Ealing Community Transport
- Founded: 1979
- Service area: Greater London
- Service type: Bus
- Routes: 1
- Fleet: Dennis Dart SLF

= Ealing Community Transport =

Social enterprise in England

Ealing Community Transport (ECT) is a London social enterprise which provides community transport in the Ealing, Milton Keynes, and Dorset areas. In the past it has also operated in the national rail industry.
In 2008 the Group experienced severe trading difficulties which led to a team of corporate finance and restructuring experts from TLT Solicitors advising the ECT Group on a three phase restructuring including the refinancing of the business, the share sale of the recycling division and the share sale of its rail business. The 24 companies in the Group turning over more than £70million and employing 1,100 were reduced to just eight, focused solely on transport.

The £15.5 million sale of £47 million turnover business 'ECT Recycling' to AIM listed maintenance services contractor May Gurney and the share sale of ECT's rail business to British American Railway Services, a subsidiary of American rail operator Iowa Pacific Holdings, LLC (for an undisclosed sum), meant that the ECT Group returned to its Community Transport roots.

==Recycling==
In early 1995 ECT started its first green box recycling service, using a carton roughly the size of a milk crate, into which paper, glass, cans, foil, textiles, shoes, household batteries and engine oil can be placed, collected once a week by ECT. Materials are sorted into compartments on the recycling vehicle at the kerbside to avoid contamination and mix-up of items. This recycle from home service is now used by 860,000 people in sixteen local authority areas, across parts of London, Avon, Somerset, Warwickshire and the West Midlands.

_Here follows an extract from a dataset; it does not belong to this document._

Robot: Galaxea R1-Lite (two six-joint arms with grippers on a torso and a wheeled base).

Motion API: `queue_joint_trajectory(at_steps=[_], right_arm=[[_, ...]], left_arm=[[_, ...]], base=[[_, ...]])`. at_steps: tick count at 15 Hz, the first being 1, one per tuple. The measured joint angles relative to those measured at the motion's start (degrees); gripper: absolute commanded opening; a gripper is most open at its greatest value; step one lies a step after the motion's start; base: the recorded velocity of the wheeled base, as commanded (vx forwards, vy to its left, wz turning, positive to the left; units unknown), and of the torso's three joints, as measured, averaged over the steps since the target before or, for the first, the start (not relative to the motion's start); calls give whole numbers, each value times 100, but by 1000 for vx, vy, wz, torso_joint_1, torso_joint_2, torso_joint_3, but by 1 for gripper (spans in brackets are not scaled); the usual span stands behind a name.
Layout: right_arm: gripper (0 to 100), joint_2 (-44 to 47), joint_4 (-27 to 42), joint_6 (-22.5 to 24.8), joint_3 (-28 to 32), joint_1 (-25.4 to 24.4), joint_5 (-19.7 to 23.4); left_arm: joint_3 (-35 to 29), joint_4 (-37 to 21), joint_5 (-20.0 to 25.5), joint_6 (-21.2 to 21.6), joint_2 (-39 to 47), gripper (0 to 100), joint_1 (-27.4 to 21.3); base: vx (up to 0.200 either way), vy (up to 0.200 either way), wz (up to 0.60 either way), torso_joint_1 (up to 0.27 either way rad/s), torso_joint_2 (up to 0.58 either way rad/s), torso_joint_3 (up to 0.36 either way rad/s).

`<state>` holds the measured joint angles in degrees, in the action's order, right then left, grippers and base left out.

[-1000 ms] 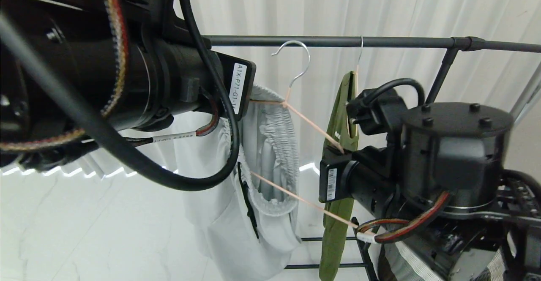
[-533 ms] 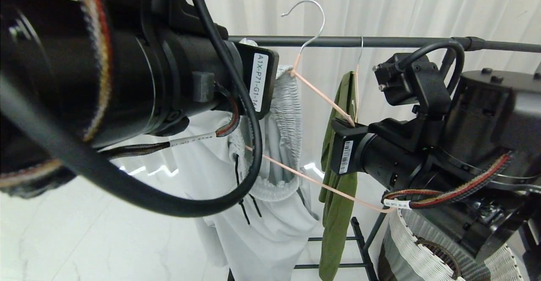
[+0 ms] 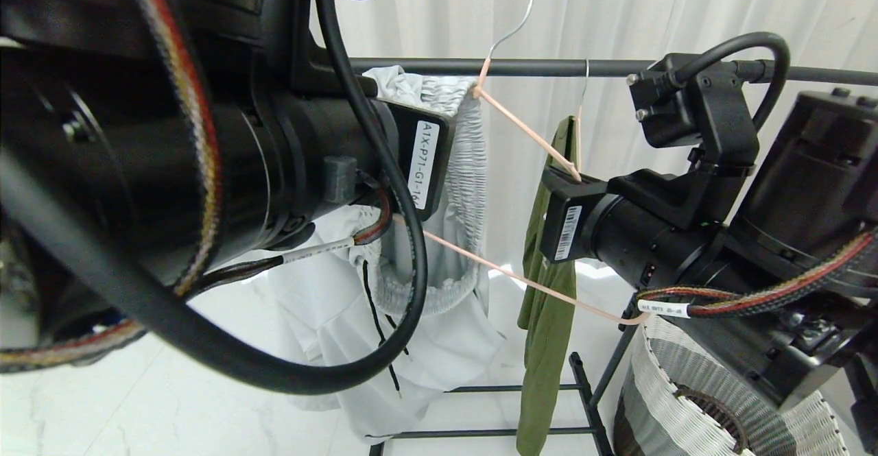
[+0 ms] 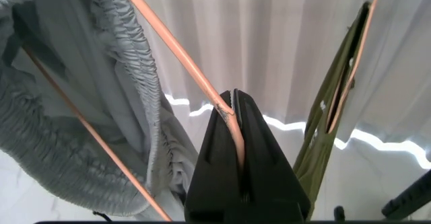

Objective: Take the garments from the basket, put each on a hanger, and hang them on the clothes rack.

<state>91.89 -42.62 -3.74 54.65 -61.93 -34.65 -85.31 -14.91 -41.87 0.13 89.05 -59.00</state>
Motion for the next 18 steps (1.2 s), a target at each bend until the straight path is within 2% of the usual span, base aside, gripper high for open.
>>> queue_joint_trajectory(at_steps=[2,3,10,15,18], right_arm=[[0,20,-57,104,-5,-9,0],[0,30,-139,161,-7,-11,0],[0,85,-733,685,-68,-20,7],[0,63,-1418,1225,-523,18,16],[0,-33,-1438,1412,-708,118,304]], left_arm=[[4,0,-2,2,0,0,-4],[9,0,-2,5,2,100,-4],[72,0,6,-24,17,100,-6],[383,5,11,-34,-223,100,-10],[806,0,24,139,-645,100,-15]], base=[[0,0,0,0,0,0],[0,0,0,0,0,0],[0,0,0,0,0,0],[0,0,0,0,0,0],[0,0,0,0,0,0]])
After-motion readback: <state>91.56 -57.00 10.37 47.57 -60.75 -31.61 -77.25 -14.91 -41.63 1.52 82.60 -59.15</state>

As well as doorstep green box recycling, ECT also runs flat recycling services, whereby a block of between 25 and 125 households has several recycling containers between them, and depots. These depots collect all the materials collected by the doorstep recycling service as well as items such as books, electrical items, fluorescent tubes, fridges, furniture, green waste, plastic waste, scrap metal, tyres, white goods, paint and wood.

ECT has developed into a company with an annual turnover of around £50million pounds, with 600 staff working in its recycling, community transport, engineering and refuse collection.

==Bus operations==
Ealing Community Transport was established in the 1970s to serve the small towns on the outskirts of Ealing. Due to a lack of revenue the service was shut down in the late 1990s.

During the early 2000s it decreased its frequency to 15 minutes. ECT also experienced problems with vandalism and arson attacks on its buses, and came third from last in the best contractor survey. Initial problems with window etching were quickly addressed and ECT Bus was involved in Operation Eyesore in west London, in conjunction with the Metropolitan Police and TfL, where front-page images on local papers identified local vandals, leading to a number of convictions. Performance of the route was exemplary in terms of operated mileage (before traffic causes) and, despite operating through Southall, an area renowned for its challenging traffic environment, reliability was extremely good - at April 2006, ECT Bus was in second position in TfL's league table for smaller operators. The bus fleet for the 195 contract stood at 14 vehicles.

From 14 March 2009 ECT stopped trading as a bus operator and its sole route is now being run by First London on a temporary contract.

===Garage===

ECT operated one garage in Greenford, which used to run London Buses route 195. The Greenford bus depot is part of a local council depot and was first used in 1993 as a midibus base. The opening of Greenford garage led to the closure of Hanwell, and in 1995 the garage was operating 110 midibuses. The standard vehicles in the late 1990s were midibuses by Renault/Wright and Marshall but unfortunately both types had a bad reputation and did not last long. In later years the allocation was much more diverse, ranging from Marshall-bodied Darts to Dennis Trident 2/Plaxton vehicles. In late 2003 Ealing Community Transport moved into the depot with their first London route - 195, using garage code EY.

The service uses the Dennis Dart SLF 10.2m/Caetano Nimbus.

==Rail operations==
ECT entered the railway rolling stock hire and maintenance market, owning hire companies RT Rail and Mainline Rail and also RMS Locotec of Wakefield. ECT also operated two heritage railways: the Dartmoor Railway at Okehampton in Devon and the Weardale Railway in County Durham.

By 2008, the company was pulling out of this area of activity. Mainline Rail ceased to trade, and the Dartmoor Railway was suspended on 18 April 2008 (although services have since been resumed), while ECT was seeking a buyer for its stake in the Weardale line.